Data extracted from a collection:
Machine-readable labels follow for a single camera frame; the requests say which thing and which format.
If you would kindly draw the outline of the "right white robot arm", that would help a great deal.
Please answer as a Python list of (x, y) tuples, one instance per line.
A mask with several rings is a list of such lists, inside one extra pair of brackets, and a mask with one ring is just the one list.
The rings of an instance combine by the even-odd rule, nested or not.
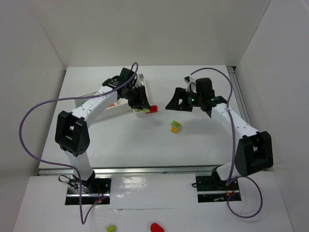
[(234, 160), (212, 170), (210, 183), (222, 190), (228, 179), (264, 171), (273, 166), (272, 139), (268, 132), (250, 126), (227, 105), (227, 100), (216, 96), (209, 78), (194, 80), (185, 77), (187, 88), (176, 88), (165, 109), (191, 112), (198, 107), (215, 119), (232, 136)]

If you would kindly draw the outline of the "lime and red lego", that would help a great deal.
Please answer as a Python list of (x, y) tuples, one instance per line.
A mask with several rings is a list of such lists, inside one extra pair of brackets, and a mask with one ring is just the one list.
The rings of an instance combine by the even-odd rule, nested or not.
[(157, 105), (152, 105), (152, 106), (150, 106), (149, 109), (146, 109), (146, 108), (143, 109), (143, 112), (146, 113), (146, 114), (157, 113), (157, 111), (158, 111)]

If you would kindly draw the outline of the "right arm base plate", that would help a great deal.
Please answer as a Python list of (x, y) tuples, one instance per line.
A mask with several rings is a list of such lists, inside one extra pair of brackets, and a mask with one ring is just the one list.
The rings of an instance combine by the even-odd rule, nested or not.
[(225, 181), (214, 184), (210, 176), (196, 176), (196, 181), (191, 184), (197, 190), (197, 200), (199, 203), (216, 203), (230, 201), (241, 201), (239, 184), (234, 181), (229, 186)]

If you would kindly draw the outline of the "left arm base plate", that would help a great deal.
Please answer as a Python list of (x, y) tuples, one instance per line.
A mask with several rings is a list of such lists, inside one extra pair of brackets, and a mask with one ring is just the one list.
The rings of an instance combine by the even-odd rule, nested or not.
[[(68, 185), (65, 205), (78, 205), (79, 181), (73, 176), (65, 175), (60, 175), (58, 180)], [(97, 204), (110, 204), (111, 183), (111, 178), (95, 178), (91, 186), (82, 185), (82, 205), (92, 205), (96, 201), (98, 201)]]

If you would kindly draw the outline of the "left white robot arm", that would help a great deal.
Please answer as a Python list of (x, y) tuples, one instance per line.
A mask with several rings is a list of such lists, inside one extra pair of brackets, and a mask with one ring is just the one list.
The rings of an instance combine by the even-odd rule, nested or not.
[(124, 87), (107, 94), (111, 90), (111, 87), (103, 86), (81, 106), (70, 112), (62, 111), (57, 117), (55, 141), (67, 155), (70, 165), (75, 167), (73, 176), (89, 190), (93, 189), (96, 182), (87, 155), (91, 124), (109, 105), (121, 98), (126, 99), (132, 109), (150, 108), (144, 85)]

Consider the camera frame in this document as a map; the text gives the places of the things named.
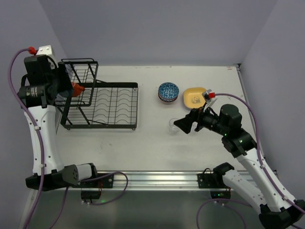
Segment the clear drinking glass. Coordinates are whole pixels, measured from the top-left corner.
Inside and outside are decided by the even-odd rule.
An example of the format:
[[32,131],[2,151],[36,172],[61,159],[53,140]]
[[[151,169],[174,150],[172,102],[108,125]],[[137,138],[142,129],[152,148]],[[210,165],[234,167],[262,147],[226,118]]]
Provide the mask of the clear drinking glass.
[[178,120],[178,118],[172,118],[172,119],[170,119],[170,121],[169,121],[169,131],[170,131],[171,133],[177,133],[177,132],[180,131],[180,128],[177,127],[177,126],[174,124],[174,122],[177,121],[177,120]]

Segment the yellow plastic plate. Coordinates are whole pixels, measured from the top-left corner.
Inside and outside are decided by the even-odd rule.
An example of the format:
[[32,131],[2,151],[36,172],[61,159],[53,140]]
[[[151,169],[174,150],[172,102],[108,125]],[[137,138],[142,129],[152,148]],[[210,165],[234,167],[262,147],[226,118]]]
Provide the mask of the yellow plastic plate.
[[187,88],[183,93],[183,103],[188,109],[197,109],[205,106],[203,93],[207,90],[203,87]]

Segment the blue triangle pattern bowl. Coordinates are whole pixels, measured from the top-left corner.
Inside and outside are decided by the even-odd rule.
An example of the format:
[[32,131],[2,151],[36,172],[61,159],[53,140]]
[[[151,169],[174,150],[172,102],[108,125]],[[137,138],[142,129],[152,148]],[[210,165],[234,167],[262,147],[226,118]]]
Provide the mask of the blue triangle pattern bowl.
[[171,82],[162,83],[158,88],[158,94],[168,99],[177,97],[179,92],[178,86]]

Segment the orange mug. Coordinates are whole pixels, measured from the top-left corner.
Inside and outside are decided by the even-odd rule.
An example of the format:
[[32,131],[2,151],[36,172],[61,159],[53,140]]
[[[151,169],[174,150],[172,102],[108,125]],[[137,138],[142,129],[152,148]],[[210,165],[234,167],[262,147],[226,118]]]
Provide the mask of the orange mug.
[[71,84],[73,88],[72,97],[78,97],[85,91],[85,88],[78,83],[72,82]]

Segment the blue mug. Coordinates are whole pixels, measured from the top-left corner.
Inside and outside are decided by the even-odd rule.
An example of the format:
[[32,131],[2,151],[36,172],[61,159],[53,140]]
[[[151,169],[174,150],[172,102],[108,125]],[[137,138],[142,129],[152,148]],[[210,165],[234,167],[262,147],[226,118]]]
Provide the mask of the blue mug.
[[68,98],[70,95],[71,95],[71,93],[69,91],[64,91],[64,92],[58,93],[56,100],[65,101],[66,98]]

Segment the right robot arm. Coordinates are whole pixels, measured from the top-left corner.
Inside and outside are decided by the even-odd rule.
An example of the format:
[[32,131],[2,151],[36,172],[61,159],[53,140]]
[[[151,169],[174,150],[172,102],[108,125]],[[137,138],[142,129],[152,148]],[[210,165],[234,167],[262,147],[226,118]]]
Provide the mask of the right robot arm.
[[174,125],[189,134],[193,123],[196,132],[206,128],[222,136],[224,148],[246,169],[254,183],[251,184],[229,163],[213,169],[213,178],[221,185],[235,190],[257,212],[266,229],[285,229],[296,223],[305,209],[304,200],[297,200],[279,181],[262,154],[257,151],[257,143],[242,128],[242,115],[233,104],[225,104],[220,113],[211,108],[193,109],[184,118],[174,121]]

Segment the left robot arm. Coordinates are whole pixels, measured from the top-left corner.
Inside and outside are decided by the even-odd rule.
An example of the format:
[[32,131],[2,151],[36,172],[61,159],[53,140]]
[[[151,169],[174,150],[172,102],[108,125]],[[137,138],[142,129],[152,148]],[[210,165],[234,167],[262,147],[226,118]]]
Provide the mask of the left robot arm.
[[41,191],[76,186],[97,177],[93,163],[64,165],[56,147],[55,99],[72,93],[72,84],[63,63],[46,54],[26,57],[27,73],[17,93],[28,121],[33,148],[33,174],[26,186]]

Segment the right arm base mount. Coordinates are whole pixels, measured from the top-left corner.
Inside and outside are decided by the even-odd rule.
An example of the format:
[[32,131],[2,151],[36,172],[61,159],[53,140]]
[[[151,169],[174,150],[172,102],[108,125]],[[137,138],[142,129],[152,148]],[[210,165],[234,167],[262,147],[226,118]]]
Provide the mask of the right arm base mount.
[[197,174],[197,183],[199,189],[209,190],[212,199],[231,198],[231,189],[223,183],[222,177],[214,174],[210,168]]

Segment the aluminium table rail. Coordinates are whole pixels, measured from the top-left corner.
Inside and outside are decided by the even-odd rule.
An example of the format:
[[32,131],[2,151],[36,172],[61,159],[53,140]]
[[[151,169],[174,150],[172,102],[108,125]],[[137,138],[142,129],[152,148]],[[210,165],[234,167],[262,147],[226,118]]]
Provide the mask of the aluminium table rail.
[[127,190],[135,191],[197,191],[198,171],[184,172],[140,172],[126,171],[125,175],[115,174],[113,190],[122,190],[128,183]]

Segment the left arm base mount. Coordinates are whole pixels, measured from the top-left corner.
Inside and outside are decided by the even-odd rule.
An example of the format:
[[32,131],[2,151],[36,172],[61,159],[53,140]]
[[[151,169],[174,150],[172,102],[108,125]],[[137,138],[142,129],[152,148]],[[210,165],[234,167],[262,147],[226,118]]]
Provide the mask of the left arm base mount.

What is needed: Whenever a line of the data includes the word "draw", show that line in full.

Solution for this exercise:
If you would kindly draw the outline of the "right white robot arm", that would help a great deal.
If you would kindly draw the outline of the "lime and red lego", that would help a great deal.
If you would kindly draw the outline of the "right arm base plate", that would help a great deal.
If you would kindly draw the outline of the "left arm base plate", that would help a great deal.
If you would kindly draw the outline of the "left white robot arm", that would help a great deal.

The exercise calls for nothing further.